A Tangible Weltering of Intangible Clouds



My first summer here involved going swimming in a city pool.  Took my nephew, not my phone.  Extremely late August, the scalding blue sky frosted by frenetic clouds and surfacing my ears at each tap of the wall at the end of a lap the cottonwood trees down the seep outside the fence loudly whispered asemic secrets.  “7 – 8 – 9”

My nephew brought his gaming tablet.  He sits upside down over three chairs, for all I know having beaten thirteen levels in the past half hour.  I asked him how he sat like that.
    "My body ain't your body old man."

    Two video game levels in a long term relationship are considering becoming homeowners together and are therefore window shopping for houses online.
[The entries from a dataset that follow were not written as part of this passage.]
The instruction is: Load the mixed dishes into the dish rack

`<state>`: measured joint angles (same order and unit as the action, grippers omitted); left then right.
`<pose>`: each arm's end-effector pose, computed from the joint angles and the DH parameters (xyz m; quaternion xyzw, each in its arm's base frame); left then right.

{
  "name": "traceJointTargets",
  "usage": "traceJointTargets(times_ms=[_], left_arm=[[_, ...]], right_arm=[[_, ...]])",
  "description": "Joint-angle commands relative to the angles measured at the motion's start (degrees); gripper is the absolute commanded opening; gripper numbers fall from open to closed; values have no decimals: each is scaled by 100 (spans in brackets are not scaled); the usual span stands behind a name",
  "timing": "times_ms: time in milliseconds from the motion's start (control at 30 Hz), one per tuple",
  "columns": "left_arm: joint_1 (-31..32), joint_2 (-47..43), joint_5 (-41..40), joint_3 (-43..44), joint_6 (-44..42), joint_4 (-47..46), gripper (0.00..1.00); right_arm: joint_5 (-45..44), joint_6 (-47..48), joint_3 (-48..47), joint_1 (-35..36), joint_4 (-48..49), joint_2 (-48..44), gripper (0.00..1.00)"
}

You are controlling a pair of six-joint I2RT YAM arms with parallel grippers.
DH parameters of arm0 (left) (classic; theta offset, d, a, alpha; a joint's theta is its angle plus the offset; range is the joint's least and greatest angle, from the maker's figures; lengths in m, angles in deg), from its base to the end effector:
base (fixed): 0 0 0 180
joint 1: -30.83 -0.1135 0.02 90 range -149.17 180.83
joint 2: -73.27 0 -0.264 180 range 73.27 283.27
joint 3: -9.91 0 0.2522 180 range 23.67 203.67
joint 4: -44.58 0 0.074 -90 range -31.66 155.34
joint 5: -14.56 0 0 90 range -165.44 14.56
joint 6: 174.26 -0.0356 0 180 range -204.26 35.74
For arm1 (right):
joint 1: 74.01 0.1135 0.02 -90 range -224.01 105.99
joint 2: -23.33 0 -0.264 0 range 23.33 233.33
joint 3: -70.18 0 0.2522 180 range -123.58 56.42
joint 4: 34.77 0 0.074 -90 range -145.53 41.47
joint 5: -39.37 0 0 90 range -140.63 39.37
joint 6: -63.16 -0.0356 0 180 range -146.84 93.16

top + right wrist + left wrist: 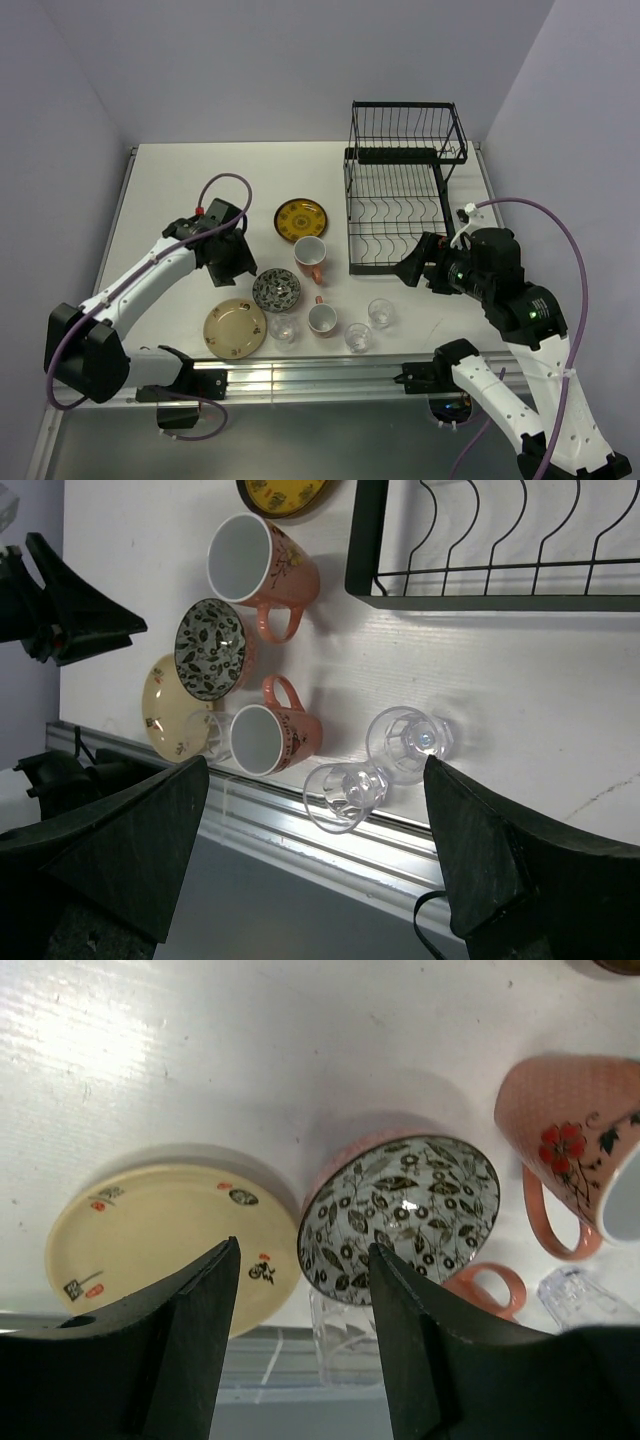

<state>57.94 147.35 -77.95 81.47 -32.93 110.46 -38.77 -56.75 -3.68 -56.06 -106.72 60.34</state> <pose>0.2142 -0.1079 0.2544 -0.2100 0.9593 -0.1018 0.1587 0.0929 0.0378 0.3611 0.0446 0.8828 0.2698 0.3819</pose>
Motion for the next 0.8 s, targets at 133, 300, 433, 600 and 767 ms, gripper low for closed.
traceJointTargets(times_ms=[133,300,433,600,767], left_arm=[[101,702,-128,-23,-264,-711,57],[145,1029,-84,3,-343,-808,49],[215,1134,47,-93,-334,-931,48],[356,1257,171,-278,-308,-1072,47],[461,1354,312,-524,-255,-1274,37]], right_arm=[[-61,91,-178,-29,19,-54,95],[-140,161,-248,-20,-69,-54,95],[-184,196,-240,-29,-104,-89,95],[-158,179,-213,-29,-96,-115,95],[-149,144,-169,-29,-69,-98,95]])
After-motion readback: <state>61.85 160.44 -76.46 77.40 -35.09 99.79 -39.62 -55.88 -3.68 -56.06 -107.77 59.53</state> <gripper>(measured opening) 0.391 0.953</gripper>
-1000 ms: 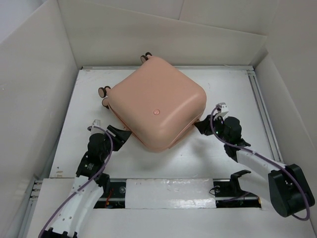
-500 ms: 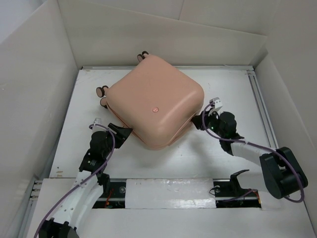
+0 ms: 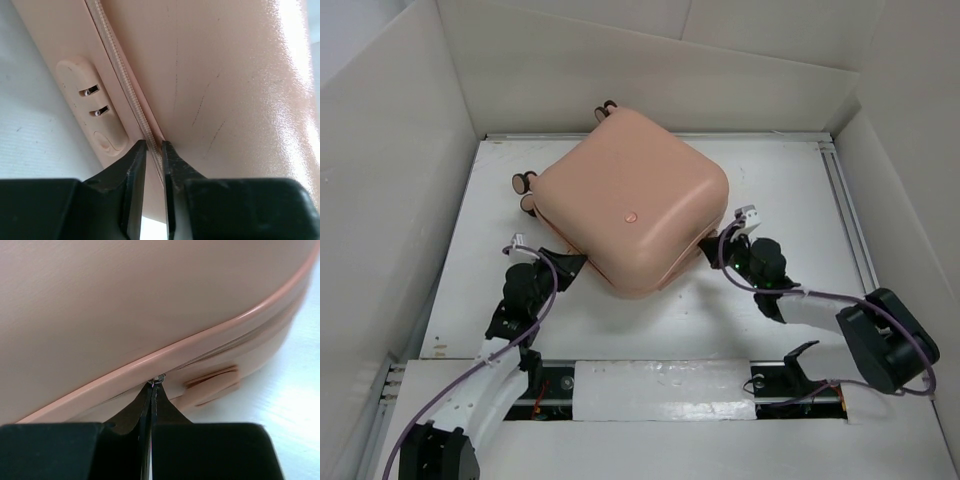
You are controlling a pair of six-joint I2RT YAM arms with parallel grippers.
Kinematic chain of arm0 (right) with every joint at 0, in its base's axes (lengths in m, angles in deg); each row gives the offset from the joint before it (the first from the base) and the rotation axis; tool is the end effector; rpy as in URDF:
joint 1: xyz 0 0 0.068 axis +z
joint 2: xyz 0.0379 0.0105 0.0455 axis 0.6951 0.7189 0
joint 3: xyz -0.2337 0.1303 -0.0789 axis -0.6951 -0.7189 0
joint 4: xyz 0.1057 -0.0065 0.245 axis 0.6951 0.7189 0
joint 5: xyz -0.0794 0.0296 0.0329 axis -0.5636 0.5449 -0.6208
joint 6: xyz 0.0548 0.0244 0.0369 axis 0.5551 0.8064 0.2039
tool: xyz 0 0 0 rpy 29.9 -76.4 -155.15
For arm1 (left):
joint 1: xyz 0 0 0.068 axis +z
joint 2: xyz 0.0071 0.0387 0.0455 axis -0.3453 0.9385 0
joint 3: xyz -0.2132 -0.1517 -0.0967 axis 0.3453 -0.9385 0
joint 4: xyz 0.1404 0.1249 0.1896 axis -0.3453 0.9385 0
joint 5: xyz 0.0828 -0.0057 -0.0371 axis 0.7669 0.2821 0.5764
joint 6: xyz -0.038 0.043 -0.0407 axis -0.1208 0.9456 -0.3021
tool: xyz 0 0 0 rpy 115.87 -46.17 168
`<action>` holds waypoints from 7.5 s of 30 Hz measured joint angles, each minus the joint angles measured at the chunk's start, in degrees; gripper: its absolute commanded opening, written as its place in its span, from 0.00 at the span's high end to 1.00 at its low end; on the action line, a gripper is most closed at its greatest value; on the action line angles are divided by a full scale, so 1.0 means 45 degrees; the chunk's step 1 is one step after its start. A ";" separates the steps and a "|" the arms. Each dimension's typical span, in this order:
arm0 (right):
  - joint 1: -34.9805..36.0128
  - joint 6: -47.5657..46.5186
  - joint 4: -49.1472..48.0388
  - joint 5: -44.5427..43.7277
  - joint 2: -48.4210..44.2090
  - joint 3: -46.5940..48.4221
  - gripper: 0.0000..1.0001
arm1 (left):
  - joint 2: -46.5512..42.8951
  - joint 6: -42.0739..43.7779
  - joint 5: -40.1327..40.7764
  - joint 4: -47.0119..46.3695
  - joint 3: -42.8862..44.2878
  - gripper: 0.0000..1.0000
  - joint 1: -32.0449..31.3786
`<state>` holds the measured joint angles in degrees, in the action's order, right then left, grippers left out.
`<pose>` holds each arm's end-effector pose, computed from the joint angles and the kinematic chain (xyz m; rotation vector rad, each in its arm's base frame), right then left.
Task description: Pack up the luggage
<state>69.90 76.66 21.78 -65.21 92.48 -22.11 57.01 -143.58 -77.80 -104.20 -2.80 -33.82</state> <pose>0.2397 0.1270 0.1819 -0.2327 1.7474 0.7229 0.1745 -0.0521 0.1932 -0.5725 1.7802 -1.0267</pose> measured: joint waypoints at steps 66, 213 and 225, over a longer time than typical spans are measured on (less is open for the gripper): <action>0.2769 0.2851 0.8913 -0.2152 -0.4308 0.1579 1.00 | 0.3191 0.0340 0.4677 -0.2866 0.1384 1.00 -0.6256; 0.2613 0.2608 1.5912 0.2963 -0.6994 0.3716 0.53 | 1.0321 0.1370 0.1083 0.1243 1.0817 1.00 0.5202; -0.0165 0.1651 1.5397 0.1962 0.0359 0.8417 0.50 | 0.3259 -0.0850 0.0384 -0.1540 0.4012 1.00 0.4799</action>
<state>69.16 84.09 91.06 -56.38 94.10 15.77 71.68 -147.40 -76.07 -111.13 15.25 -12.23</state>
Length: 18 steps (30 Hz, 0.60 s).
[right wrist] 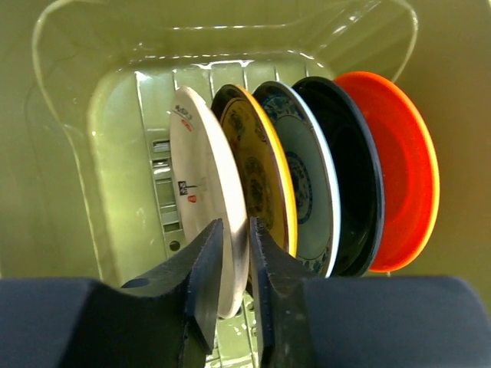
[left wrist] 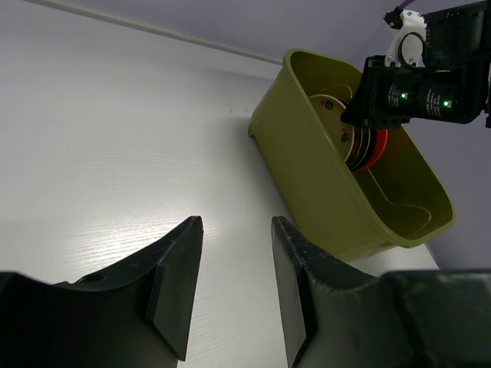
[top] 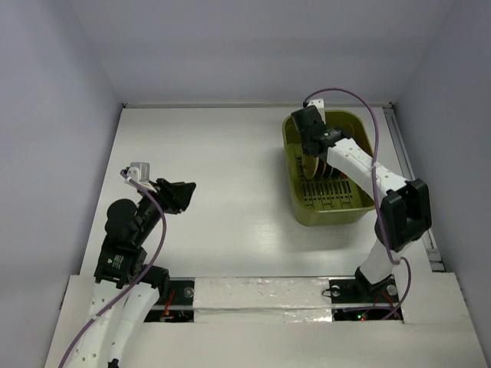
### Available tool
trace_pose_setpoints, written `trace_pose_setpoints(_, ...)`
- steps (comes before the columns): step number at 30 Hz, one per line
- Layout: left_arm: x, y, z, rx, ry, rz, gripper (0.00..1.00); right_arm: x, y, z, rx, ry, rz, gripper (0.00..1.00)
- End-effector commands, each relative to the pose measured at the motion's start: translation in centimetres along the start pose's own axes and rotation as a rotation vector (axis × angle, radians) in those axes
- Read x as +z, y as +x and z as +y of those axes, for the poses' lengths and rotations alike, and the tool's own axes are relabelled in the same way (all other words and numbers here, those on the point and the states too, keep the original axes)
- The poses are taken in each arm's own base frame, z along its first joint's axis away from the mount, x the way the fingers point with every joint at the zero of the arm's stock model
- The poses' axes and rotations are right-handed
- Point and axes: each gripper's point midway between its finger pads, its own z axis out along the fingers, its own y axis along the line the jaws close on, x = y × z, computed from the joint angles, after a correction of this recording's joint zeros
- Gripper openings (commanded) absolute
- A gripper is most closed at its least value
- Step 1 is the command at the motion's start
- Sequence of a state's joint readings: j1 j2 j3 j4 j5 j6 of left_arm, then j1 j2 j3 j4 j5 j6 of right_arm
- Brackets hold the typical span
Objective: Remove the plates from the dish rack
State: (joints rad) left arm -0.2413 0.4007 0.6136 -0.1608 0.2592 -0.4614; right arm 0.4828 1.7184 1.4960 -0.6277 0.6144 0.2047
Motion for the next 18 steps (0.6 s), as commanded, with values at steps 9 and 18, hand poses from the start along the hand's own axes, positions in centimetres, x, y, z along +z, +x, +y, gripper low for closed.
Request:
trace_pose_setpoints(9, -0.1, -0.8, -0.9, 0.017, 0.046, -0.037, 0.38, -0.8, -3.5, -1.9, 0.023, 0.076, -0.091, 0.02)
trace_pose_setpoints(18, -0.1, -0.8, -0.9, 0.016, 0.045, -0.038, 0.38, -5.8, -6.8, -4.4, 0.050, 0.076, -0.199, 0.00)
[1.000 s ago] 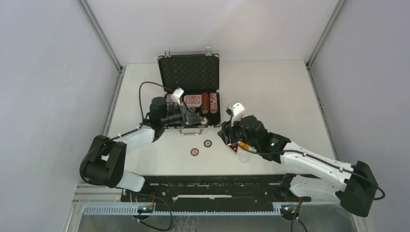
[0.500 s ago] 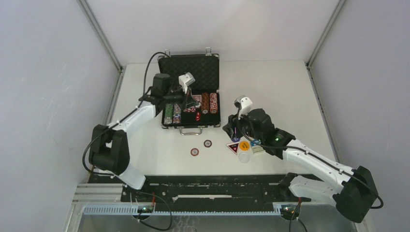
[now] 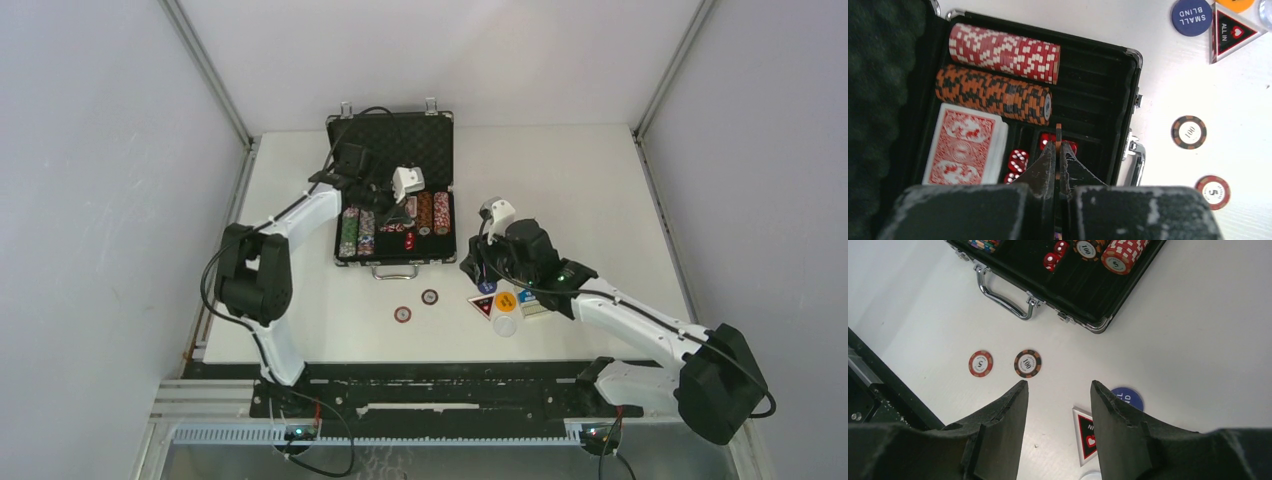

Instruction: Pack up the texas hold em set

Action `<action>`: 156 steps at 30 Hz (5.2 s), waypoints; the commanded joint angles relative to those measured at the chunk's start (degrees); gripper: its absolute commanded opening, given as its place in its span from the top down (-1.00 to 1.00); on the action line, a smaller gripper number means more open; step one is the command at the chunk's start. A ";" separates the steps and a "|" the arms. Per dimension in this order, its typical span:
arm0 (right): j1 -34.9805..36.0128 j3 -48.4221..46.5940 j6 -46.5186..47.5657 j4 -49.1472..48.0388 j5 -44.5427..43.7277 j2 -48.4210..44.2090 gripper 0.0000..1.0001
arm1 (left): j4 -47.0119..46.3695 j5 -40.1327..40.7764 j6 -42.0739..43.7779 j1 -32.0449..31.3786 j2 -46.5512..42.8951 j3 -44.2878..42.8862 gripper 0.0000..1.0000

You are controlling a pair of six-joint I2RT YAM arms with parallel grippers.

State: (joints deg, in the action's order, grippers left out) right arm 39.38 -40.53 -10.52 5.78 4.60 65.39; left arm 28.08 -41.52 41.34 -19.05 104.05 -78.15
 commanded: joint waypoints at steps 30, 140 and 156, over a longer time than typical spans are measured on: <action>-1.62 0.46 0.31 -3.55 -0.05 2.38 -0.13 | 10.77 6.57 10.11 -7.54 13.72 -18.34 1.00; 19.03 -12.88 -0.59 1.55 -15.69 21.48 -0.25 | -33.72 64.04 -64.80 4.30 -26.26 23.14 -0.15; 26.15 -29.04 -1.45 9.56 -15.86 39.99 -0.37 | -34.86 60.71 -82.10 4.38 -52.96 53.66 -0.64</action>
State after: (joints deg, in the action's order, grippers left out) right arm 65.19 -65.82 -10.83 12.82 -10.28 104.14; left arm -2.42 23.18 -37.87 -14.50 54.41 -26.96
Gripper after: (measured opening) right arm 0.687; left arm 0.807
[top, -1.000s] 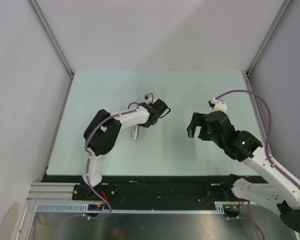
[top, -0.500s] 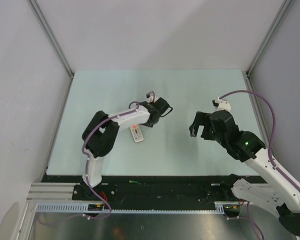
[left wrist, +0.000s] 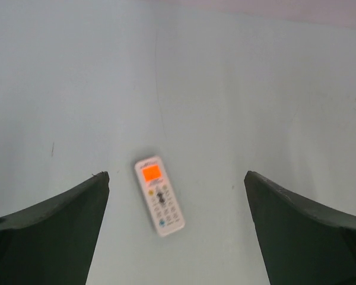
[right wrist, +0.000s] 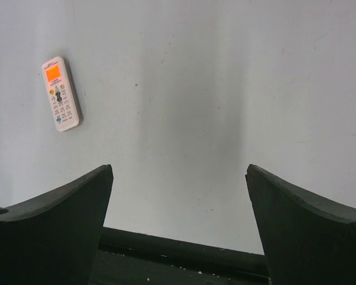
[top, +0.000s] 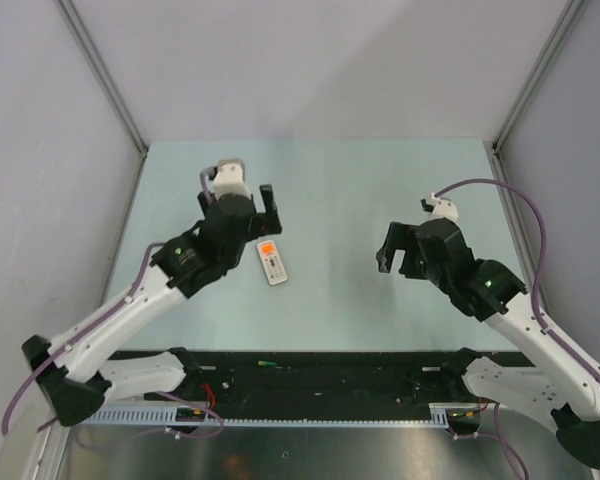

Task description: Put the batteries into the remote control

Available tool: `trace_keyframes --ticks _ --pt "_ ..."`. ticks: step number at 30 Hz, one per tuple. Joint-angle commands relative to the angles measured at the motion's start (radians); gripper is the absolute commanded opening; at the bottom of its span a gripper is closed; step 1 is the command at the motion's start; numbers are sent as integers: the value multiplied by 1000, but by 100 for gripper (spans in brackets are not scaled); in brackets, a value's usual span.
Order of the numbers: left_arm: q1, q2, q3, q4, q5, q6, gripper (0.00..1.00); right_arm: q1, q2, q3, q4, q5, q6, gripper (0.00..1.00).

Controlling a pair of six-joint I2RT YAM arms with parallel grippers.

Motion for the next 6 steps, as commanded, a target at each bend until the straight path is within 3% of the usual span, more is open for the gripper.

This blog is about the elements of the city as it lives in your memory.  The heightened awareness of nights spent in new surroundings.  The slow dissolution of constituent elements into new compounds, the chemistry of age, the burning flames of passion, how else can things as yet unimagined arrive?

The first spring here involved a climb in the mountains east of town.  Forgot my phone and had to go back for it, the petaled clouds like one of those robust and compensatory floral arrangements that your grandmother kept on her table after Grampa died.
"18– 19 – 20"

I hang onto the cliffface by my eyelids and hope to God my life grip isn't done-in by all this sweat just as a cool wind from the south rushes in.  Makes you wonder.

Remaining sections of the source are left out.